** Opening Dataset content block **

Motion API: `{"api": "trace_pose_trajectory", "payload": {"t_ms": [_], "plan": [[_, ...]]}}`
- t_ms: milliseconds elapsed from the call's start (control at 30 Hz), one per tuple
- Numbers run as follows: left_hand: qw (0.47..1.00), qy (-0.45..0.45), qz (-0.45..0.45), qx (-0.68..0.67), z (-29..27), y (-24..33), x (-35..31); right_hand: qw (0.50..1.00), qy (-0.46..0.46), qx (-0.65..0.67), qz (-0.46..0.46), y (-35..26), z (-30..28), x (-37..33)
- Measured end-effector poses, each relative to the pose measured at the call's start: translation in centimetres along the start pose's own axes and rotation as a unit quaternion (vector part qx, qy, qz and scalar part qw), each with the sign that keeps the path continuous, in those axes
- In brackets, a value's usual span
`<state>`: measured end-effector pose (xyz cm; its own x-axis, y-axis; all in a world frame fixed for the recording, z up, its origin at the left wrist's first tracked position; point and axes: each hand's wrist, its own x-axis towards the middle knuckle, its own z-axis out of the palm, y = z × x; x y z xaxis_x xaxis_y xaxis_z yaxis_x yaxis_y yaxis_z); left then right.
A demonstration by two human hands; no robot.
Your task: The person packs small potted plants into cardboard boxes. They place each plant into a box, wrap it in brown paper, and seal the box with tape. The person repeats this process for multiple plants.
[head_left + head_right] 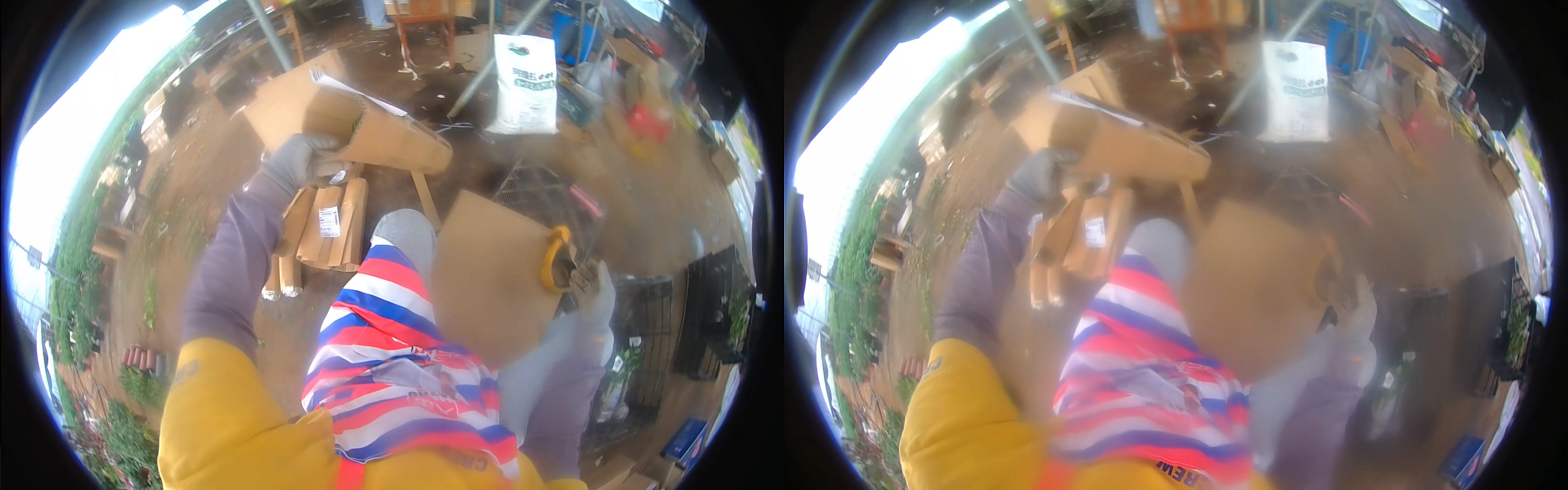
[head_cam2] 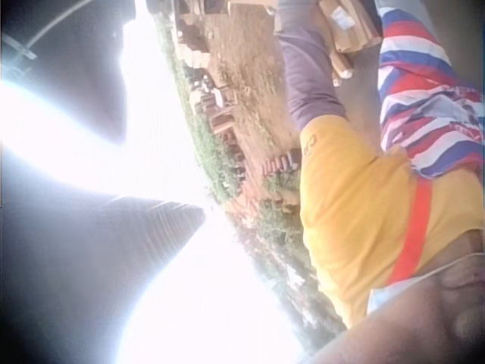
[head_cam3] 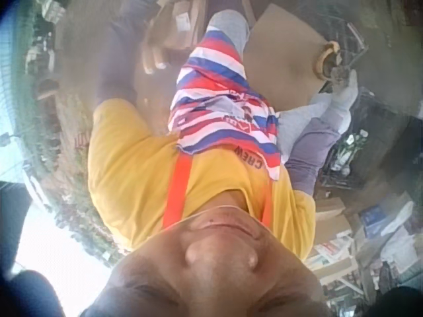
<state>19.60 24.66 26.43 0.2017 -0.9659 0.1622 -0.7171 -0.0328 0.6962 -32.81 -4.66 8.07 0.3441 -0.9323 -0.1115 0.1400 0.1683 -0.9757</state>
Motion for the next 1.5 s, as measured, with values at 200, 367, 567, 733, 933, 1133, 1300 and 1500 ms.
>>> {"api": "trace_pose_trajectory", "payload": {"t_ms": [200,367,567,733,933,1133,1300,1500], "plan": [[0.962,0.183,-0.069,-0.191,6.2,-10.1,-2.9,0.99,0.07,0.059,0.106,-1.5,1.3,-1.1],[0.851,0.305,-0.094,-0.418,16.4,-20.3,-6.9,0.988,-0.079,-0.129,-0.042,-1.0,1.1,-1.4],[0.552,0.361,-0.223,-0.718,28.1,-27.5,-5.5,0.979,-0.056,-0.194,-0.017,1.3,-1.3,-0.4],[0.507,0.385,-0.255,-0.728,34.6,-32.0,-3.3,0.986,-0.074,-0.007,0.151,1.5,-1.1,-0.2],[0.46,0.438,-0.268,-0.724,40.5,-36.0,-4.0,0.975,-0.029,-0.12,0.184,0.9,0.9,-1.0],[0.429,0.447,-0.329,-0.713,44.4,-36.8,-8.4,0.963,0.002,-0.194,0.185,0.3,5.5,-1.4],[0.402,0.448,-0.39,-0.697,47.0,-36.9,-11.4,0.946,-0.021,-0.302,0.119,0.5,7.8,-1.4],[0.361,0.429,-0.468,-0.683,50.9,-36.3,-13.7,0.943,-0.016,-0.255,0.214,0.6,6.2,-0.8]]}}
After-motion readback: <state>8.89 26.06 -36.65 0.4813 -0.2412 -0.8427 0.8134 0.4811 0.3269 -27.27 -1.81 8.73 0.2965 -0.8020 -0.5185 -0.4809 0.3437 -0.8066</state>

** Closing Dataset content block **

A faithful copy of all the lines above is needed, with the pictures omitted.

Motion API: `{"api": "trace_pose_trajectory", "payload": {"t_ms": [_], "plan": [[_, ...]]}}`
- t_ms: milliseconds elapsed from the call's start (control at 30 Hz), one per tuple
- Numbers run as follows: left_hand: qw (0.47..1.00), qy (-0.45..0.45), qz (-0.45..0.45), qx (-0.68..0.67), z (-29..27), y (-24..33), x (-35..31); right_hand: qw (0.50..1.00), qy (-0.46..0.46), qx (-0.65..0.67), qz (-0.46..0.46), y (-35..26), z (-30..28), x (-37..33)
- Measured end-effector poses, each relative to the pose measured at the call's start: translation in centimetres along the start pose's own axes and rotation as a unit quaternion (vector part qx, qy, qz and scalar part qw), each with the sign that keeps the path continuous, in those axes
- In brackets, a value's usual span
`<state>`: measured end-effector pose (xyz cm; its own x-axis, y-axis; all in a world frame fixed for the recording, z up, its origin at the left wrist's first tracked position; point and axes: each hand's wrist, its own x-axis towards the middle knuckle, its own z-axis out of the palm, y = z × x; x y z xaxis_x xaxis_y xaxis_z yaxis_x yaxis_y yaxis_z); left then right.
A demonstration by two human hands; no robot.
Your task: The person packs small potted plants into cardboard boxes. They place each plant into a box, wrap it in brown paper, and seal the box with tape. The person repeats this process for multiple plants.
[head_left + head_right] 
[head_cam2] 
[head_cam3] 
<state>19.60 24.66 26.43 0.2017 -0.9659 0.1622 -0.7171 -0.0328 0.6962 -32.81 -4.66 8.07 0.3441 -0.9323 -0.1115 0.1400 0.1683 -0.9757</state>
Motion for the next 1.5 s, as measured, with values at 200, 367, 567, 733, 933, 1133, 1300 and 1500 ms.
>>> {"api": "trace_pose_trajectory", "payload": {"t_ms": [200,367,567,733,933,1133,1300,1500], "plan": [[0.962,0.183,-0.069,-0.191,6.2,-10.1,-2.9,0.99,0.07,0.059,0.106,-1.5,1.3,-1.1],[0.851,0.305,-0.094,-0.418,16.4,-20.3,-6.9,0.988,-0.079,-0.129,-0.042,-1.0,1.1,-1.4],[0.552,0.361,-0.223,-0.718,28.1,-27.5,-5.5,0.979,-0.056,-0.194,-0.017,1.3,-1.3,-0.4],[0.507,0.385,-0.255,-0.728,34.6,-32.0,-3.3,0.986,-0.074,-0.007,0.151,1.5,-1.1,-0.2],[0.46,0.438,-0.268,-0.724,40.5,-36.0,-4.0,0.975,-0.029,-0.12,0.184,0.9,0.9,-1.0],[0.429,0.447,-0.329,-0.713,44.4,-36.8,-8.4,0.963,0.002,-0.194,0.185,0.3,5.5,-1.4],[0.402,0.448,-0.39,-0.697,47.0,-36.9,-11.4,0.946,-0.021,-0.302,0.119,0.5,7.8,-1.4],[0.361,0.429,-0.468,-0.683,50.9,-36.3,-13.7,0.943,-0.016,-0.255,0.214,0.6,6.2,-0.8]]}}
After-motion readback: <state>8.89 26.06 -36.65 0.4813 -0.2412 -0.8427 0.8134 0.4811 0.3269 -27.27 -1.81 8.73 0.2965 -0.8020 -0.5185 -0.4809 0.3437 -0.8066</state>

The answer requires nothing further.